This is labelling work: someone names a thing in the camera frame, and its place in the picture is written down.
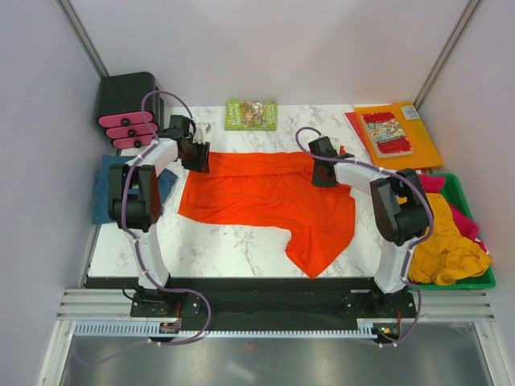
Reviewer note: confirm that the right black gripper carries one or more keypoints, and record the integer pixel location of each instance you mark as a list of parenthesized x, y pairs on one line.
[(317, 182)]

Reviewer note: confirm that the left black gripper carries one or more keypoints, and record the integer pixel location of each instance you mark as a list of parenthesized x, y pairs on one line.
[(203, 163)]

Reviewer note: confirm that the orange t shirt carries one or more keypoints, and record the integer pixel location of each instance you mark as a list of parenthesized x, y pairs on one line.
[(274, 190)]

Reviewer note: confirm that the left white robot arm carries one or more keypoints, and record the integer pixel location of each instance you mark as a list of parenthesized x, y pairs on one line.
[(134, 203)]

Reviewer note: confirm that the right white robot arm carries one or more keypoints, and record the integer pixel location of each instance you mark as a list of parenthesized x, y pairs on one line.
[(402, 213)]

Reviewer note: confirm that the green paperback book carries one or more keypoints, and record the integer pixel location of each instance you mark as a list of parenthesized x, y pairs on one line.
[(251, 116)]

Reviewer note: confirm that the red folder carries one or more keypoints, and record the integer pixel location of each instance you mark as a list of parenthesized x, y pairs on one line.
[(352, 118)]

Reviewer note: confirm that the red comic book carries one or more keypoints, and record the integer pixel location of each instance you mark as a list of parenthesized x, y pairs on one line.
[(386, 135)]

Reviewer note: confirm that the black pink drawer unit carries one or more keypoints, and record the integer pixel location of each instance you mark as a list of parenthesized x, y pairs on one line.
[(124, 111)]

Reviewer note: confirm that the blue folded t shirt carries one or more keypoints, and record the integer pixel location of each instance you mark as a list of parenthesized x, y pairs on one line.
[(99, 215)]

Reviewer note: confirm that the orange folder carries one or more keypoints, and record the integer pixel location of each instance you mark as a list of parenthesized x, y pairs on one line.
[(425, 154)]

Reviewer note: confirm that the green plastic bin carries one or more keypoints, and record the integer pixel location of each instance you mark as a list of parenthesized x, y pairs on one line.
[(487, 280)]

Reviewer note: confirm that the yellow t shirt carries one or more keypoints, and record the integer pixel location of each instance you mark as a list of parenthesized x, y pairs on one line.
[(446, 256)]

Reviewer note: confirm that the magenta t shirt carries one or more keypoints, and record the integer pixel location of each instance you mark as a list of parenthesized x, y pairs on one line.
[(465, 225)]

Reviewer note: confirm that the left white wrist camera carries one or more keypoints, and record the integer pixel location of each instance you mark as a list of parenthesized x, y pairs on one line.
[(203, 129)]

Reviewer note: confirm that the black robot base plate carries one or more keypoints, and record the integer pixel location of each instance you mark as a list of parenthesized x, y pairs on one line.
[(265, 304)]

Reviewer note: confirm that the white slotted cable duct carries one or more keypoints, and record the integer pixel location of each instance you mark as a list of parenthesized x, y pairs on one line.
[(156, 330)]

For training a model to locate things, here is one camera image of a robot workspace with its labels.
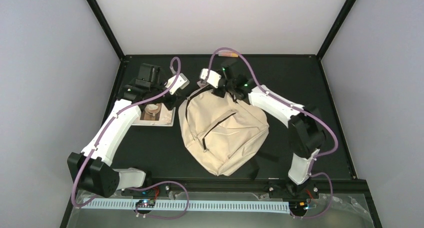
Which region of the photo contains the white coffee cover book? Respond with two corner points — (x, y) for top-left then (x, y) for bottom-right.
(132, 103), (176, 127)

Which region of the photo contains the orange highlighter pen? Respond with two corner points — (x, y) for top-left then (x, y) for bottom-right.
(218, 51), (239, 57)

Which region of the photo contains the beige canvas backpack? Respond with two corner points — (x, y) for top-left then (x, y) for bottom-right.
(178, 88), (269, 176)

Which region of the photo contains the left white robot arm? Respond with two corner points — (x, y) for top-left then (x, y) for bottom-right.
(67, 63), (189, 207)

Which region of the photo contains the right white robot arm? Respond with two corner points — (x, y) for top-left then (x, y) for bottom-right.
(199, 59), (326, 198)

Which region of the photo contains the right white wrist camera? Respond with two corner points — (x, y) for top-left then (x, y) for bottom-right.
(199, 68), (222, 88)

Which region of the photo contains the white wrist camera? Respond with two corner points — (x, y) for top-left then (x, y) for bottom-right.
(165, 73), (190, 95)
(199, 68), (222, 88)

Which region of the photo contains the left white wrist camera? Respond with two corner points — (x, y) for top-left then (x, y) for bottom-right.
(165, 73), (190, 95)

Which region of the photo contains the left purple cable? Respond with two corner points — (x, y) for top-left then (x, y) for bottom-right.
(71, 57), (190, 220)

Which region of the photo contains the purple cable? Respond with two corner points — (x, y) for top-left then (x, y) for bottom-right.
(205, 47), (339, 220)
(71, 57), (190, 220)

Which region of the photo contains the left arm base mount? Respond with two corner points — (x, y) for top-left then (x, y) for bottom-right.
(117, 179), (171, 199)

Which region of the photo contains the light blue slotted cable duct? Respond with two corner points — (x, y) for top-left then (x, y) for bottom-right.
(83, 198), (290, 214)

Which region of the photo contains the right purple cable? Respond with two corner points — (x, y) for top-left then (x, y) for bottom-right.
(205, 47), (339, 220)

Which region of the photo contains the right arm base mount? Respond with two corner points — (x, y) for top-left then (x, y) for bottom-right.
(267, 179), (319, 201)

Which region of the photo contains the black frame post left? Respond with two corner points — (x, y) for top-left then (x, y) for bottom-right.
(86, 0), (125, 60)

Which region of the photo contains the black frame post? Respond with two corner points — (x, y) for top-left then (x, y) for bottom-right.
(86, 0), (125, 60)
(316, 0), (357, 61)

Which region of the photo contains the black frame post right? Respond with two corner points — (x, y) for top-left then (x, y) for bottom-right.
(316, 0), (357, 61)

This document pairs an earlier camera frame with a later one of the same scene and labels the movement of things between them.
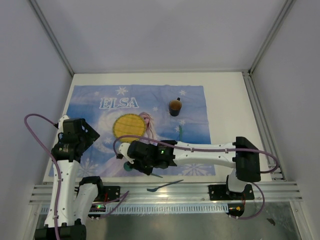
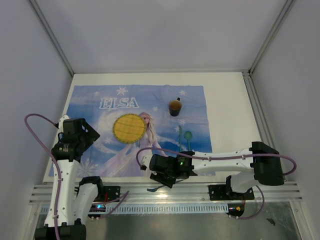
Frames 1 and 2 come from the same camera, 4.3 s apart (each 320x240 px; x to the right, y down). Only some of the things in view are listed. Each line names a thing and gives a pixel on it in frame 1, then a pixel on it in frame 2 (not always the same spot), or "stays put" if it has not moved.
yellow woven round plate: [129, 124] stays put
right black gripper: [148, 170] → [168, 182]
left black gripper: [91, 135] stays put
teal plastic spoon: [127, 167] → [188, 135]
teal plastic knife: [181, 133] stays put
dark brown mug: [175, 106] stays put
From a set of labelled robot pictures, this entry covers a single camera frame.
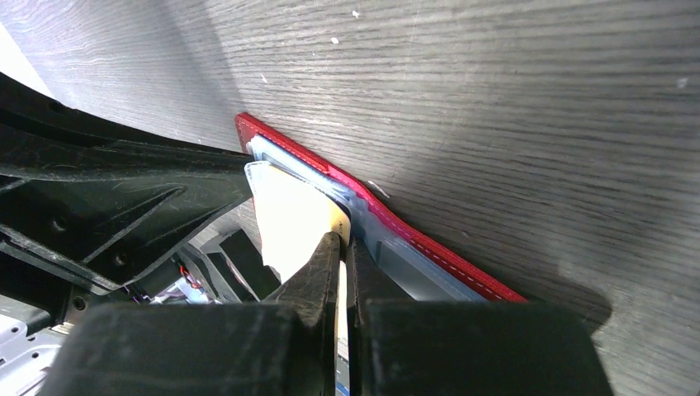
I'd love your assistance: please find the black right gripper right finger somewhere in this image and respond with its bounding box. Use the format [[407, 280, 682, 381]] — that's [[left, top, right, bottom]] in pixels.
[[346, 240, 613, 395]]

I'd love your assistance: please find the red leather card holder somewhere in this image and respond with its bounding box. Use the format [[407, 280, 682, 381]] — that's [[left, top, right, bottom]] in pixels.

::::

# [Required work]
Please state how many lines in the records above hold the word "labels", giving only the number.

# [Task answer]
2